Saturday, August 15, 2015

A Sense of Seneca

This is my third Wine Bloggers Conference and it's been the same story at all three: the surprise winery visit is a guaranteed highlight. The conference sets up a series of side trips and the delegates just board a bus without knowing what their destination will be. The toughest task is trying to coordinate your crew so that you all get on the same bus. Like herding cats I tell you.

We were likely the last bus to load and some of our folks more-or-less just ignored where they were being directed to get on our bus but the gang somehow managed to stay intact - and, as luck would have it, I think we happened on to a lovely outing.

As with the Pre-Conference Excursion, our bus wound its way back to the shores of Seneca Lake - although this time we travelled up the eastern shore to the Banana Belt that we'd previously heard about. The "tropicality" of the sub-region was manifested more as rain forest than equatorial sunshine however - at least for a brief portion of our visit to the vineyard. A little shower did nothing to dampen our moods or the vista though. Everyone's biggest concern was that the rain might be watering down the wine in our glasses.

The theme to our excursion was "Senses of Place" and we were first greeted in one of the Hazlitt 1852 vineyards by principals of four local wineries - Hazlitt 1852, Keuka Spring, Heart & Hands and Sheldrake Point - two from Seneca Lake and two from neighbouring Cayuga Lake. Much to my delight, our hosts each poured a Riesling to provide a sense of the terroir as they discussed the region and their particular directions and aspirations for their viticulture and winemaking.

The next step to happiness was a walkabout tasting at Hazlitt's dining pavilion. Each of the four wineries offered a couple of different wines while providing a chance for a little one-on-one discussion.

There were a couple of standout wines on my dance card: the Hazlitt 1853 Cab Franc and the Heart & Hands Polarity, the latter being a "unique white wine made from 100% Pinot Noir grapes" (at least that's what the winery website calls it - sounded like a Rosé to me, but a tasty one at that).

Unfortunately, I didn't have a chance to try all the hard ciders and craft beers that were also on offer before we were called to the dinner table.

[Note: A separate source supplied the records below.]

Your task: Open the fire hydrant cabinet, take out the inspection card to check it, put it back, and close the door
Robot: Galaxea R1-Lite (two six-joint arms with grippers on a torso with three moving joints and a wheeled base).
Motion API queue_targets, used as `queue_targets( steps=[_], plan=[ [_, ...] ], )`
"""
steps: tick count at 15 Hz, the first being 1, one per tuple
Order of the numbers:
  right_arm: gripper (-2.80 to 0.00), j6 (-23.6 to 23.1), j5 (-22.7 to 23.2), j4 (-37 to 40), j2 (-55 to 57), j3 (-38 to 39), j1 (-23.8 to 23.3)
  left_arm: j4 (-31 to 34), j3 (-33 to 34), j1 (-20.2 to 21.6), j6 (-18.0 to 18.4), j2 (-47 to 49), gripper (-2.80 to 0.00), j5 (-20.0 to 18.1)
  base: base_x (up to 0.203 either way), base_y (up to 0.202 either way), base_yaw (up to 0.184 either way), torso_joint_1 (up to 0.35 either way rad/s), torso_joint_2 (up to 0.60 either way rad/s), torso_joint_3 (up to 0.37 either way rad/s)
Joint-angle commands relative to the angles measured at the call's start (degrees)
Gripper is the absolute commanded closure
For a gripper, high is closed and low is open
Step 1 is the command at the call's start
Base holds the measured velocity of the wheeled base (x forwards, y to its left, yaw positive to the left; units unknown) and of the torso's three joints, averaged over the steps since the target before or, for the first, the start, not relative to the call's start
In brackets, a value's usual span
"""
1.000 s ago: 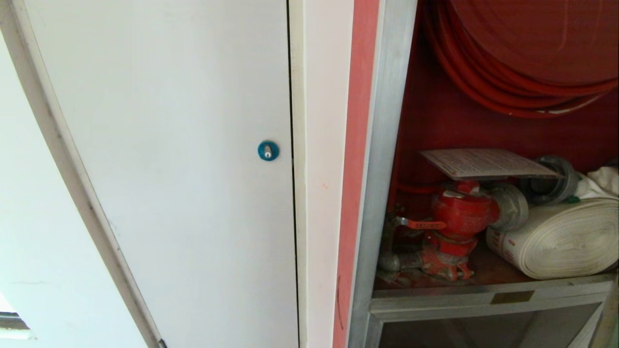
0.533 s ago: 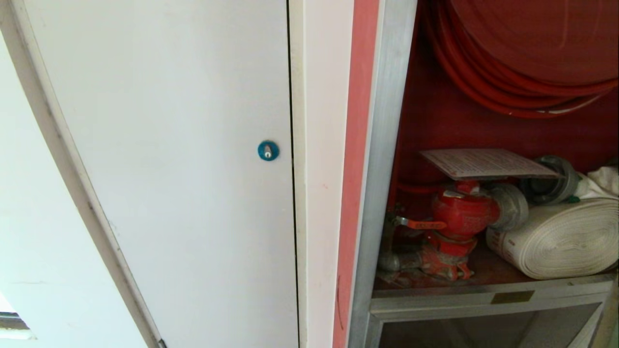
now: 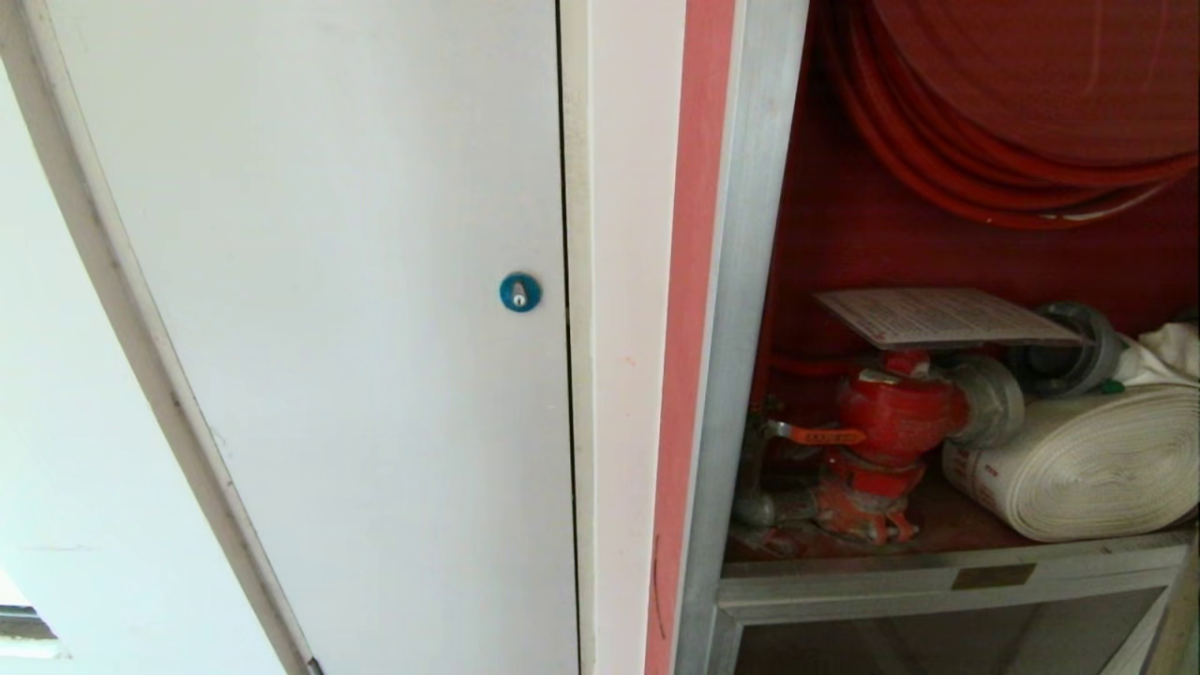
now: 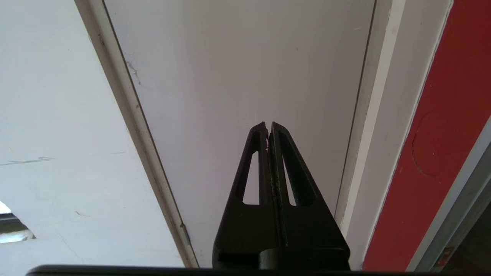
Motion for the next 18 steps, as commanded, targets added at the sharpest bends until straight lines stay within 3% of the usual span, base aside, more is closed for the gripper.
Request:
queue_targets(
  steps=[1, 18],
  plan=[
    [0.0, 0.0, 0.0, 0.0, 0.1, 0.0, 0.0, 0.0, 1.1, 0.0, 0.0, 0.0, 0.0, 0.0, 0.0, 0.0, 0.0, 0.0, 0.0, 0.0],
    [0.0, 0.0, 0.0, 0.0, 0.1, 0.0, 0.0, -0.1, 1.1, 0.0, 0.0, 0.0, 0.0, 0.0, 0.0, 0.0, 0.0, 0.0, 0.0, 0.0]
  ],
)
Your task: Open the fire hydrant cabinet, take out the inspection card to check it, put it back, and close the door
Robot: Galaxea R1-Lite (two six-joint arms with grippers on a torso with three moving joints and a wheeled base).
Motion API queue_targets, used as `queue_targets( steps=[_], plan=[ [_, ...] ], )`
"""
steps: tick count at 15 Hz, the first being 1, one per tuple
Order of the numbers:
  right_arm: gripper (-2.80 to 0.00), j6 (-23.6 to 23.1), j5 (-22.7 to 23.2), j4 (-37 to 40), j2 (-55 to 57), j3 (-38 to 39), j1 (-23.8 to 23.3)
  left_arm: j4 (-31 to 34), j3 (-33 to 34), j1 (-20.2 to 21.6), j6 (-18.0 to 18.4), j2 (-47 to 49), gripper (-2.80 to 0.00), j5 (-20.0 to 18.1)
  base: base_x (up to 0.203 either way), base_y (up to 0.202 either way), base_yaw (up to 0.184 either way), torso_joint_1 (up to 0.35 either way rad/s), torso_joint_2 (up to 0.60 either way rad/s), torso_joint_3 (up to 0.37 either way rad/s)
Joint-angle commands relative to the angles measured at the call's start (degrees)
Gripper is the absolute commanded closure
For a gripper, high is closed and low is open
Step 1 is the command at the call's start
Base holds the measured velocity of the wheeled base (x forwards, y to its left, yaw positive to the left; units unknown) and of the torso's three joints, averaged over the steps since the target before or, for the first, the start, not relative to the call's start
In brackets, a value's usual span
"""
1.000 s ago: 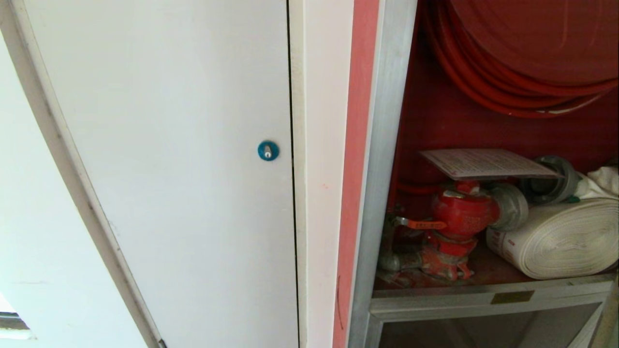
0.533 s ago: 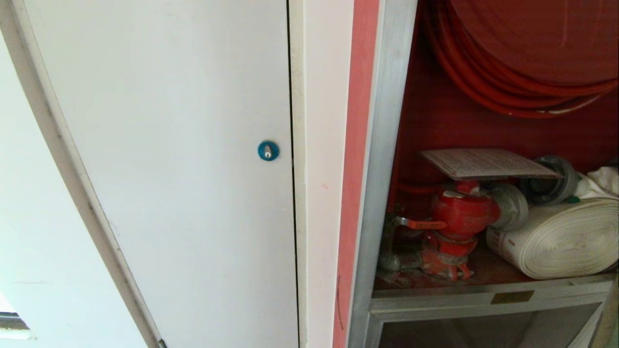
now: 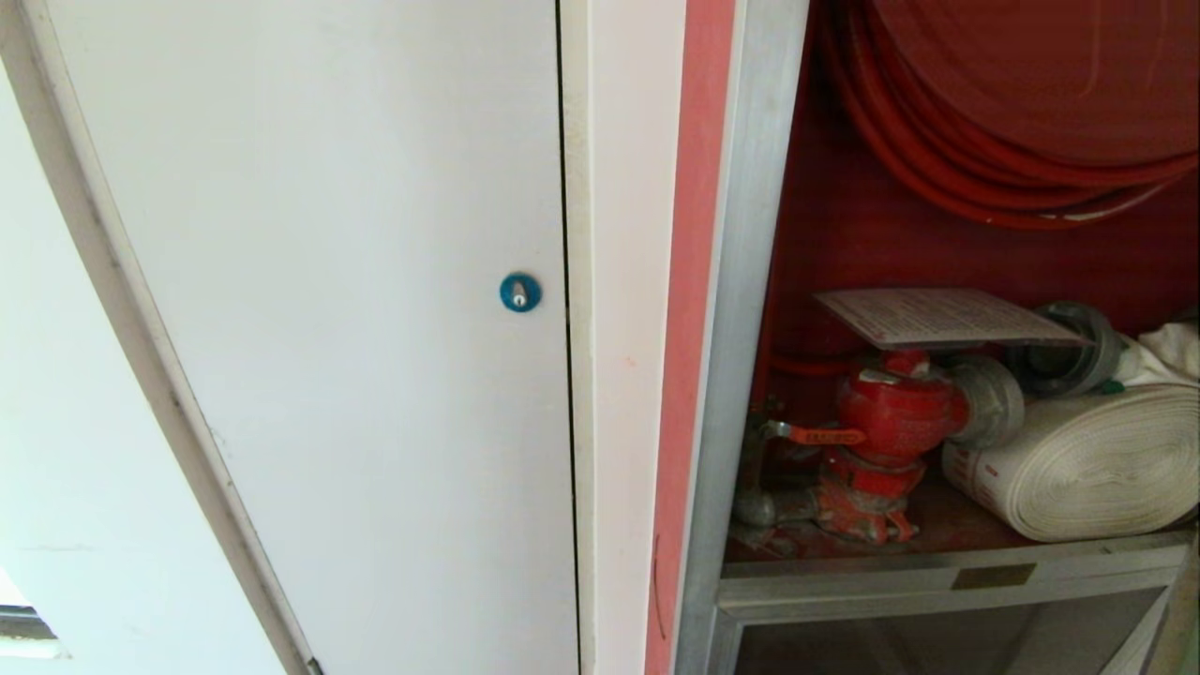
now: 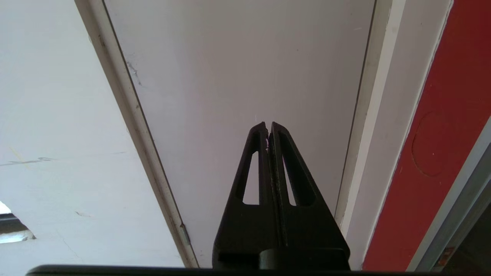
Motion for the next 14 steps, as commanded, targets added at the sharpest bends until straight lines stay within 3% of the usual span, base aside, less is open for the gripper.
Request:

1977.  2012 Hazlitt 1852 Vineyards Cabernet Franc  (Finger Lakes - New York)

Although this Cab Franc wasn't one of the wines that was served with dinner, as mentioned above, it was a favourite for the day and I certainly requested enough refills to qualify this as the one bottle to add to The List. Turns out I'm not the only person to take a hankering to the wine. Within a couple weeks of our leaving the Finger Lakes and WBC15, this wine ended up winning the Best Red Wine at the 2015 New York State Fair. Not that I had any extra room in my luggage - or on my Customs declaration - for additional bottles, but I do wish I'd have had a chance to visit the tasting room and pick up at least one bottle of this full bodied and richly flavoured wine to bring home.

A four course menu was prepared by local restauranteur, Dano Hutnick, and paired with a wine from each of the four wineries present. From chilled tomato soup and seafood stuffed cabbage to pork cheek goulash and home grown apricot napoleon, chef aimed to emphasize what was local and fresh at the moment. Our host wineries continued to show their versatility and poured Grüner Veltliner, Gewürztraminer, Pinot Noir and a Riesling Ice Wine.

As leisurely and enjoyable as our outing had been, we were corralled back onto the bus as a reception at the Rockwell Museum had been planned back in Corning. Proving that our hosts were more than just pretty faces, they kept a (by now) much livelier crowd both occupied and amused with craft beer and Riesling tattoo stickers. I tell you, there's never a dull moment at these Wine Bloggers Conferences.